What you should do
Reply solely with the number of lines, in the records underneath, that include the word "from".

Material for the task
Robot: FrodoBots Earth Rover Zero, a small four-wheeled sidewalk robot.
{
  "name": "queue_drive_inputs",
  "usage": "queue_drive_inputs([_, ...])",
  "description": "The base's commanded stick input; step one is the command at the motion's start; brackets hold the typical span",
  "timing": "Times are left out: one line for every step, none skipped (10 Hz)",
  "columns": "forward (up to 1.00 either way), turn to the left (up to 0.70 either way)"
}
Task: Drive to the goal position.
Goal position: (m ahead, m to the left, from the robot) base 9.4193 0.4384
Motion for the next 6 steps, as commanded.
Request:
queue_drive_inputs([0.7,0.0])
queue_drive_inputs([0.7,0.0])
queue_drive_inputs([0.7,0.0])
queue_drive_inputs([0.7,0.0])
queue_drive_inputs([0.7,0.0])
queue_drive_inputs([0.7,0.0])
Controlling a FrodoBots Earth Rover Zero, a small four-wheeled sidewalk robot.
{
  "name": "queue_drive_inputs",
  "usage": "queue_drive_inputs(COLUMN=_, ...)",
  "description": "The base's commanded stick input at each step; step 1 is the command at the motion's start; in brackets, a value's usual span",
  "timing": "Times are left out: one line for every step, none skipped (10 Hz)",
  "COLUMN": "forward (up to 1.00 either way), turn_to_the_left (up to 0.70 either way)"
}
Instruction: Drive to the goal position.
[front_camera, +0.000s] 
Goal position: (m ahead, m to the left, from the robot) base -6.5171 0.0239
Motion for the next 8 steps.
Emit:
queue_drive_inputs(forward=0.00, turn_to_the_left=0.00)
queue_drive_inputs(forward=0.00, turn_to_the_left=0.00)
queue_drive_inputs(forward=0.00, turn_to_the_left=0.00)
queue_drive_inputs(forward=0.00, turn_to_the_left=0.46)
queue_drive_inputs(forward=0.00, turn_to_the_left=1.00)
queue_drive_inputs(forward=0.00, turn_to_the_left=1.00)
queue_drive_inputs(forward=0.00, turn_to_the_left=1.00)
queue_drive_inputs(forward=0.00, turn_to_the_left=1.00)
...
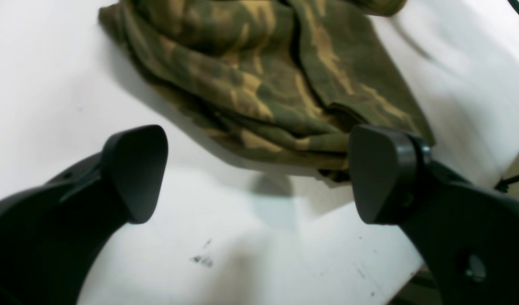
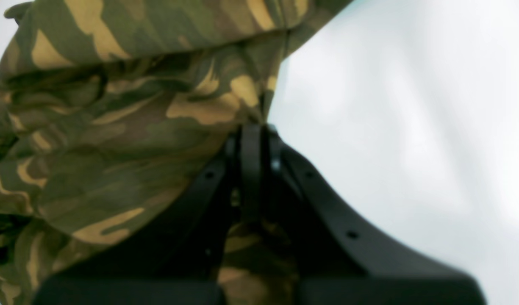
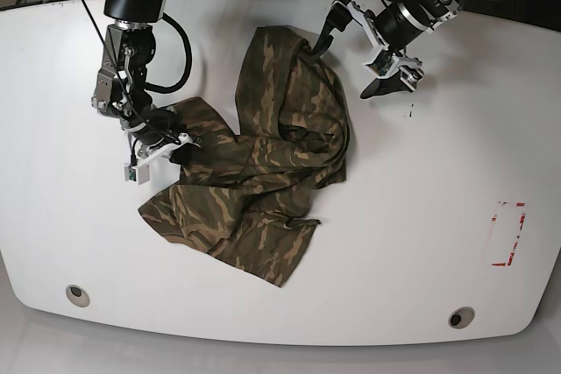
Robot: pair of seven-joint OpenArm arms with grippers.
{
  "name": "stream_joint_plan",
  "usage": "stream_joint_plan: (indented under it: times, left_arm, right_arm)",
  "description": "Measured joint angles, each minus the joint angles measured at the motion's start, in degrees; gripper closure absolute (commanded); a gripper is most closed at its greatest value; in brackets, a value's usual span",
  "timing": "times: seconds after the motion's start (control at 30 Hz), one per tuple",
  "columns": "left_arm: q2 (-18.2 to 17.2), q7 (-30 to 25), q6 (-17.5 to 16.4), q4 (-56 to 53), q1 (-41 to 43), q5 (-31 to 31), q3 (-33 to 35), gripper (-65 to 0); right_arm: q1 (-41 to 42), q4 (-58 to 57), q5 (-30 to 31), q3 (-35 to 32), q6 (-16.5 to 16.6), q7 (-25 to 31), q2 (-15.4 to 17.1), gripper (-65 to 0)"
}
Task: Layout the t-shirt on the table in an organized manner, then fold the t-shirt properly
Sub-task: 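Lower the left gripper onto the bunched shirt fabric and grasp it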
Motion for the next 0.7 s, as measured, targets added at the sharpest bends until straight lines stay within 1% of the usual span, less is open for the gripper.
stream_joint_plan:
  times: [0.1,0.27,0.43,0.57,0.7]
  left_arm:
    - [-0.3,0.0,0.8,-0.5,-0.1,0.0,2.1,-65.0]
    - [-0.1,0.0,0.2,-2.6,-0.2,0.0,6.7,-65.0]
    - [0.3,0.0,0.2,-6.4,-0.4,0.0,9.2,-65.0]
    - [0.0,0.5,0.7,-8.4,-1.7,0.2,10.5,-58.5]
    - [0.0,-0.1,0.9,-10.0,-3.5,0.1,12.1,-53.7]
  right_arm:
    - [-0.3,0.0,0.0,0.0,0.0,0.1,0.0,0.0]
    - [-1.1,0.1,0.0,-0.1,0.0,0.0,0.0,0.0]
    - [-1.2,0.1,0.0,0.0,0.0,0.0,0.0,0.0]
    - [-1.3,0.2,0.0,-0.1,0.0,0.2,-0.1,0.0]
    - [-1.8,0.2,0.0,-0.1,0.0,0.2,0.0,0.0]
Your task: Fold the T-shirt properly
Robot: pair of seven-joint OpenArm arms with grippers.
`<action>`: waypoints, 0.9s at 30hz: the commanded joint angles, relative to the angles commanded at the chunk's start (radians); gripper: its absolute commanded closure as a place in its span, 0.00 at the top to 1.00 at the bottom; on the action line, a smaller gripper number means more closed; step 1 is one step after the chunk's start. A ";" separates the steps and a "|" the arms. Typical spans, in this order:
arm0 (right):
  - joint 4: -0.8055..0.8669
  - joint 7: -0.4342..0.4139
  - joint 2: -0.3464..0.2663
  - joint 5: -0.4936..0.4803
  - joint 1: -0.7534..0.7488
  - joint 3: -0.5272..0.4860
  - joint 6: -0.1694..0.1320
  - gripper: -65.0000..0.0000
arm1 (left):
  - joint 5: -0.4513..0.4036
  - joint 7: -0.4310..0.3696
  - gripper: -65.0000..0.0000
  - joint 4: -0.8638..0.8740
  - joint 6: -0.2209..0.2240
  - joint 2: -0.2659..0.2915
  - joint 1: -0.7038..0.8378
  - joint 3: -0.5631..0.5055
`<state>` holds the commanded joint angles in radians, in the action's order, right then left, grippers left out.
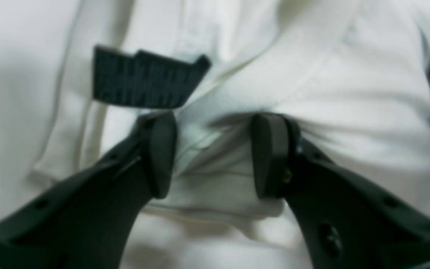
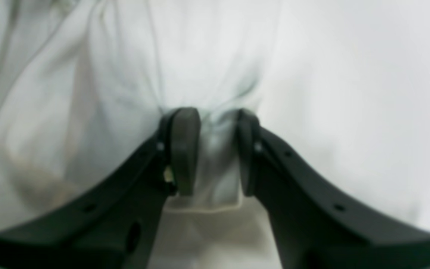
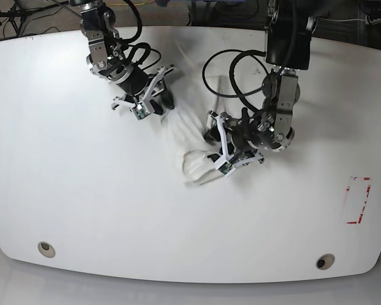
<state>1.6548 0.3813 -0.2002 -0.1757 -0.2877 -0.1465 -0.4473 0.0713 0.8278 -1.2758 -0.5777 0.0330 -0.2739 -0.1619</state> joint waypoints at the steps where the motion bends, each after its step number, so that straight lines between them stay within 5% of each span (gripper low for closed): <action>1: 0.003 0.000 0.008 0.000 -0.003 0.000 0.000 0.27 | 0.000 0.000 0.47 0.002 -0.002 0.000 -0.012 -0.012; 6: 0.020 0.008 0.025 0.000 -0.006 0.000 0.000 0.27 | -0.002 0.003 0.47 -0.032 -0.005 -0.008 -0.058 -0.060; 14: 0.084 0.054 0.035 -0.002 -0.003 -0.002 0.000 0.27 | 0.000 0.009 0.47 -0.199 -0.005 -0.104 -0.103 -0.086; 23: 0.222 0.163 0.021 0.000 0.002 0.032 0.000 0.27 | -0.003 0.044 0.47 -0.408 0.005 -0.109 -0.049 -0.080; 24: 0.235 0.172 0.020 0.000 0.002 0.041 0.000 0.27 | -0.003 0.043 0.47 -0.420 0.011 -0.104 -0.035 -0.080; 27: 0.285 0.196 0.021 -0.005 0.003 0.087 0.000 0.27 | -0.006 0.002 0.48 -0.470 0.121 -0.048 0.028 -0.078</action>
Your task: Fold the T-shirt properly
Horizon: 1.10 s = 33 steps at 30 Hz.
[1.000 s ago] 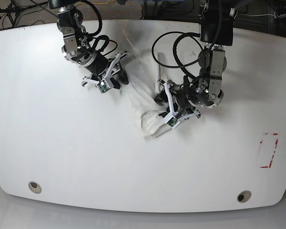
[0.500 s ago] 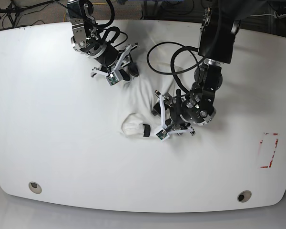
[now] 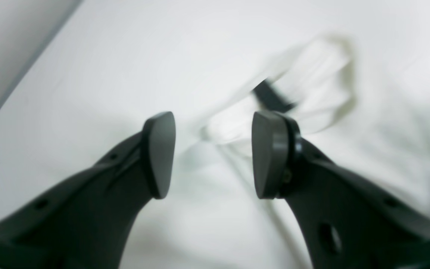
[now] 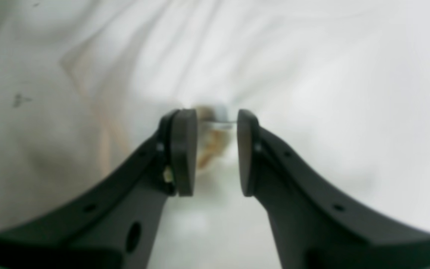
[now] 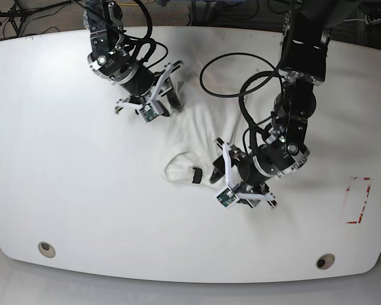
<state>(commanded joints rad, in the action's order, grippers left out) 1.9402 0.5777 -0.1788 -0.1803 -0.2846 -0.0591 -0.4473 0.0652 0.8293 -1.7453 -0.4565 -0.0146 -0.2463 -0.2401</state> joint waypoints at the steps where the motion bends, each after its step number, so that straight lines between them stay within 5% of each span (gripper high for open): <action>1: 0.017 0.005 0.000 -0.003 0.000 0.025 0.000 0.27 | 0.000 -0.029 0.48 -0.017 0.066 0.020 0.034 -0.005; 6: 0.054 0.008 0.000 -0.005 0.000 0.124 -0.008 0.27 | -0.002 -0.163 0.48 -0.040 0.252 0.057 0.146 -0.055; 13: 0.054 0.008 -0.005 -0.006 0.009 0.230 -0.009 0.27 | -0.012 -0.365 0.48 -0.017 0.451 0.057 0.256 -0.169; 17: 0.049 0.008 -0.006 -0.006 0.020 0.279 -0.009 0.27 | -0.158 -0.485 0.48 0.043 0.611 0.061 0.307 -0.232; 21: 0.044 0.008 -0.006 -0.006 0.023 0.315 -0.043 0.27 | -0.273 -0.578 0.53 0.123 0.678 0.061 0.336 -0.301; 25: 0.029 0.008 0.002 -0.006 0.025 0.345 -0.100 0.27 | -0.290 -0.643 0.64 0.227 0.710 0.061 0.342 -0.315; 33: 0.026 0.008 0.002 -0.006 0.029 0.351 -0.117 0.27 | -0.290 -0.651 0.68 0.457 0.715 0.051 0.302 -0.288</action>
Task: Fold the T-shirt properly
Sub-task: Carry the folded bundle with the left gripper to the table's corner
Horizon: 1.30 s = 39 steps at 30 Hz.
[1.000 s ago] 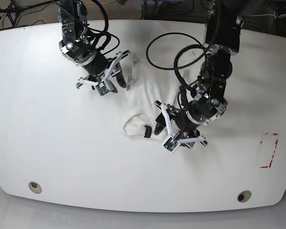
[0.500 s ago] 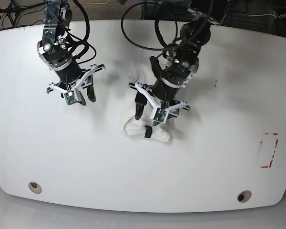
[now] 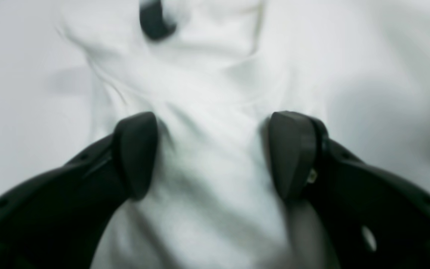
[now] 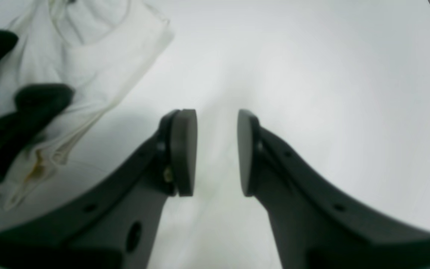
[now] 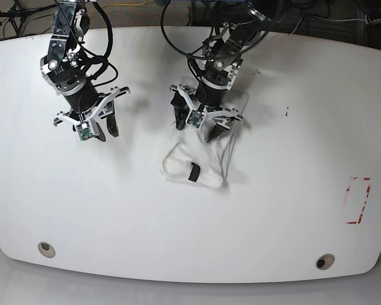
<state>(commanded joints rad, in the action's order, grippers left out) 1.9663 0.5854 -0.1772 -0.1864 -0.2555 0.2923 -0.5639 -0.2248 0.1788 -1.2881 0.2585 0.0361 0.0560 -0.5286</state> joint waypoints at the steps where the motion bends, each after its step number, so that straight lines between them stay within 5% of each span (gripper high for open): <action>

Response
2